If you decide to go ahead, be sure to follow instructions to the letter, concerning pipe sizes, pump capacities, venting, etc. I specifically confirmed with WM that it is in fact ok to employ an otherwise unused masonry chimney as a vent chase. Be sure to get all the requisite permits (I needed plumbing, electrical and fire safety for this)


----------



## bpnatmed (Oct 1, 2007)

Thanks! I have been mulling this over for some time now and have had 6 different plumbing/heating guys come in and have had very little confidence in any of them. I have put in one other heating system and piped in the natural gas line, had it inspected etc., but this is a much bigger job. My current boiler is ancient. It was coal, and converted to oil and is problaby similar to what you had, it probably weighs 1500lbs. It is a gravity fed hot water system with 3 inch inner diameter pipe in the basement and crawl spaces, the vertical spans size down to 1 inch pipe. So, now I am wondering if I can just keep the existing pipe and size down off the 3 inch pipe to fit the new boiler without it being a major issue. The house is an 1880 Victorian with very little insulation in the walls (another project), 3200 square feet and when I calculated heat loss it came to around 130,000 BTUs. I burned about 2000 gallons of oil last winter (1st winter in this house), and had the boiler temp set low at 140 degrees during what was a mild winter here in New Hampshire. Any advice on what would be my best option for a boiler; I was thinking of going with a WM Ultra 155?


----------



## scorrpio (Aug 14, 2006)

With current loss of 130, you really should be ok with a 105. Especially once you add some insulation to the house. 
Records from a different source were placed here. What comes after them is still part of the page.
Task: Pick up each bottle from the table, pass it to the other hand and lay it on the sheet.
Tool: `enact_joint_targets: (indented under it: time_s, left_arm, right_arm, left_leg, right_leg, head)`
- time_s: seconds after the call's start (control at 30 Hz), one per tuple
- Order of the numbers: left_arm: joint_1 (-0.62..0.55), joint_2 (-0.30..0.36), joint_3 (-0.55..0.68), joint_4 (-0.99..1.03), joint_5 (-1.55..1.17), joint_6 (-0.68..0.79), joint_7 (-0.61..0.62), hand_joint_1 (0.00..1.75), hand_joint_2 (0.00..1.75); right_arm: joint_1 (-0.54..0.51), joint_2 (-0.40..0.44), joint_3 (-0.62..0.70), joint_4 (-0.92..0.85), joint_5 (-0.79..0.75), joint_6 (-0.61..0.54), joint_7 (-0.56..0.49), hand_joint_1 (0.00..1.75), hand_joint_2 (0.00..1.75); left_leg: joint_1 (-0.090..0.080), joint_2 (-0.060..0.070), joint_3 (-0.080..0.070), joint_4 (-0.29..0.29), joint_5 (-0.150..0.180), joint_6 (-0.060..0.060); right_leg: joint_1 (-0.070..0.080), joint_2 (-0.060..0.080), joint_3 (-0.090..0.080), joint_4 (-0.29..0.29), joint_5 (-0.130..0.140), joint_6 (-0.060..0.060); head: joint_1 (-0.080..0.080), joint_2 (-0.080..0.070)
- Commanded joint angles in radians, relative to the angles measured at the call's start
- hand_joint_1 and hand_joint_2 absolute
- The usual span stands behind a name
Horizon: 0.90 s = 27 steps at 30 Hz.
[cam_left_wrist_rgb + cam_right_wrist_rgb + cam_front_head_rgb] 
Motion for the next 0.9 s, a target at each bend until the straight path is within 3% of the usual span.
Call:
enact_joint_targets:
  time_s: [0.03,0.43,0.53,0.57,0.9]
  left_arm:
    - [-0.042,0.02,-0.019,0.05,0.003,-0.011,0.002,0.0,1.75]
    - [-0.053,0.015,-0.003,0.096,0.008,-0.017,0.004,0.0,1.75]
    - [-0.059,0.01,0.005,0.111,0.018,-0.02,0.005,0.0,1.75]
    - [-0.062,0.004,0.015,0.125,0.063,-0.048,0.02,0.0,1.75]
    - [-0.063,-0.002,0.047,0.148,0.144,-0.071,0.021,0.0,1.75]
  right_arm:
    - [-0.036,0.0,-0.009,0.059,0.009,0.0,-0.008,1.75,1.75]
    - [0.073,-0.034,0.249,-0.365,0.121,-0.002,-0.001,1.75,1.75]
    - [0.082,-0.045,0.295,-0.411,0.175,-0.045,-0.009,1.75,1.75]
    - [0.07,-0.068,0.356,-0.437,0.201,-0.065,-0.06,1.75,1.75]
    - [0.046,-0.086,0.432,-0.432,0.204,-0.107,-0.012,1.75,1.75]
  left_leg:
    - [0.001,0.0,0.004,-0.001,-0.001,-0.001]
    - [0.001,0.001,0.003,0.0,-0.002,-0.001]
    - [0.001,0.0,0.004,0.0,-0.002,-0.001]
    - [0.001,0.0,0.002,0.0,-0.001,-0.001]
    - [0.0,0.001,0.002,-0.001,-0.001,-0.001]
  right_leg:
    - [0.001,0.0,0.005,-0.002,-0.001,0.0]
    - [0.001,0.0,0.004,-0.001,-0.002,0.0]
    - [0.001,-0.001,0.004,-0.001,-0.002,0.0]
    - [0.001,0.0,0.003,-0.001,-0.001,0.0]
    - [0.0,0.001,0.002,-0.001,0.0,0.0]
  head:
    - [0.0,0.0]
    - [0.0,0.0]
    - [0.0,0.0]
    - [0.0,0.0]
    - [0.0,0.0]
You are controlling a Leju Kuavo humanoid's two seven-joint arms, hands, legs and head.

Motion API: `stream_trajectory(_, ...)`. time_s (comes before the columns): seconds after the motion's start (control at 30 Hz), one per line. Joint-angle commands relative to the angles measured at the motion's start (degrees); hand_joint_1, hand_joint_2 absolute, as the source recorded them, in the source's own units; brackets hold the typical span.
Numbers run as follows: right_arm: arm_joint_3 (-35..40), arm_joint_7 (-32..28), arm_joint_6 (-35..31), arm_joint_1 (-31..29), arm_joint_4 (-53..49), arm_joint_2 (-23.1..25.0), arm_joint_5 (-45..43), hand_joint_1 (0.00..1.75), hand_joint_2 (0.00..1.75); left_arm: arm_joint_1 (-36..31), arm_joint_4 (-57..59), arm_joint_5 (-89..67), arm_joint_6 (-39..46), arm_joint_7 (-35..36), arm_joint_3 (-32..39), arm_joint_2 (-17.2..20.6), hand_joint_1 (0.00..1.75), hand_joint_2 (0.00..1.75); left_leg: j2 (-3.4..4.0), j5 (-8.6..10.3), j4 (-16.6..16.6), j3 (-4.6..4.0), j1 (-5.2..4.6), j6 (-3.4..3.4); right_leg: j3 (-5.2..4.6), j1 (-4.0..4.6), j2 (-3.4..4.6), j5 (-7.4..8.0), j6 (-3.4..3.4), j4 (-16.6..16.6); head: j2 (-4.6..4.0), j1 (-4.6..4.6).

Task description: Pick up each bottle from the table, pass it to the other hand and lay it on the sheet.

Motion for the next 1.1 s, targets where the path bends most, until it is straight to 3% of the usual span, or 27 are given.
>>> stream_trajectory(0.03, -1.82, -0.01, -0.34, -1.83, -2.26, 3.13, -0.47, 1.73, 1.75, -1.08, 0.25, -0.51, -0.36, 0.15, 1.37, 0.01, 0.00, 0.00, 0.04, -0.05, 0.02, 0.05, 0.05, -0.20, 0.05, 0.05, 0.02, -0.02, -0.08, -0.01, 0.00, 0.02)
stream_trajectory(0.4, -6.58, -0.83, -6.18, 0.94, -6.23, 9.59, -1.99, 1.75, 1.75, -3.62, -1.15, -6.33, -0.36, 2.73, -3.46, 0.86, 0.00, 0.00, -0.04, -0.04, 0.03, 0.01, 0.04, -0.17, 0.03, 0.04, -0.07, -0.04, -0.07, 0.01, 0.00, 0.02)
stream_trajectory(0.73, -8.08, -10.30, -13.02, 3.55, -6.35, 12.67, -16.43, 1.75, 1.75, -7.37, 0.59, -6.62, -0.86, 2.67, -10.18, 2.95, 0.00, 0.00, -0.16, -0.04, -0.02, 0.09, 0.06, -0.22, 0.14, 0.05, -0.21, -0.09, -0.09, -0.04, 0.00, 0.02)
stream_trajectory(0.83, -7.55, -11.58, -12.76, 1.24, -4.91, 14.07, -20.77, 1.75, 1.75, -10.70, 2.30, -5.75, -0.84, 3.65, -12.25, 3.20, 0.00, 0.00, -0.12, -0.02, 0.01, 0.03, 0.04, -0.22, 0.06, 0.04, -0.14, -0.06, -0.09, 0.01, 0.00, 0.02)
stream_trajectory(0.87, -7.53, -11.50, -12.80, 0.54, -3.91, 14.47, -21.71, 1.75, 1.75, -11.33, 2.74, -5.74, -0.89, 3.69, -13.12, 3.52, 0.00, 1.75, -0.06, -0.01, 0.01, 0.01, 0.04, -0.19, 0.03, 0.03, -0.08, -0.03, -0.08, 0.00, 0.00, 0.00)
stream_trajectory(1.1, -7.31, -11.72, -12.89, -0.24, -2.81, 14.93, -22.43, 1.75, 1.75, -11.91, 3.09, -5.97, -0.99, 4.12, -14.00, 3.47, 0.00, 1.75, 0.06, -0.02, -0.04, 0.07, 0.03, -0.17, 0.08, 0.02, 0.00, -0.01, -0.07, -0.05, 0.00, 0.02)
One question though: are you sure this is not a steam system? 
http://www.hoffmanspecialty.com/pdf/submittals/hs-901a.pdf

See single pipe systems. That 3" iron main with 1" verticals you describe sounds mighty like a steam configuration. If so, you need a steam type boiler, and Ultra will not work - unless you replace the whole thing.


----------



## bpnatmed (Oct 1, 2007)

Thanks for the link. Yeah, I know, it looks very similar to steam, doesn't it?The larger pipes are also standard with the gravity fed systems, bigger pipe less water resistance from what I read, but I am no expert on them. Last year I was having problems with a lot of banging in the pipes. I came to find out the asbestos removal people I had come in, knocked the hydrostat off of the pipe and the boiler went up to 270 degrees and almost started a fire in my daughter's room. It wasn't totally their fault, it was only held on with a piece of 12 gauge copper wire wrapped around it!! Regardless, the water was turned to steam and the system definitely wasn't happy with it. There are no steam release valves on any of the upright radiators either. 
The other big problem with the system is that some of the pipe exits the main basement through a stone wall into a crawlspace area which is little better than being outside temperature-wise, and it is wrapped in asbestos. Because of that I think regardless of what system I put in I will have to use antifreeze in the system if I keep this pipe or run it into that crawlspace area. Now it isn't as much of a problem because the gravity fed system is open and the water is constantly circulating. I am trying to do this as cheaply as possible with quality components, and am fighting ripping out the existing pipework and upright radiators, but that is probably what most would do.


----------



## cnelson (Oct 4, 2007)

*Oil to Gas conversion*

There is a lot of good information here! Thank you! I am waiting for a couple of quotes to convert our very ineffecient boiler to gas AND I've just been told the liner in the chimney absolutely needs to be removed and replaced. So I'm trying identify the right set up for our needs (4 family brownstone, owner occupied in NY) and a company who can do this at an affordable price. Recommendations are appreciated!


----------



## tractorfarmer (Jan 4, 2012)

While oil may leak and cause environmental issues, when natural gas leaks it can take down the house. I have 2 oil systems. The forced air stinks, but the boiler system does not. I hate forced air, and love the radiators. We only have 3 months of cold, and only use about a 275 gal. tank per house each year. They make additives to keep fuel oil fresh and eliminate problems with gelling if the tank is outside. 

But that extra storage space in the basement. Hmmm. Maybe it's better I don't have more "storage" space. 

If I had the money I would get an outdoor wood burning furnace to hook into the system. But that's another story.


----------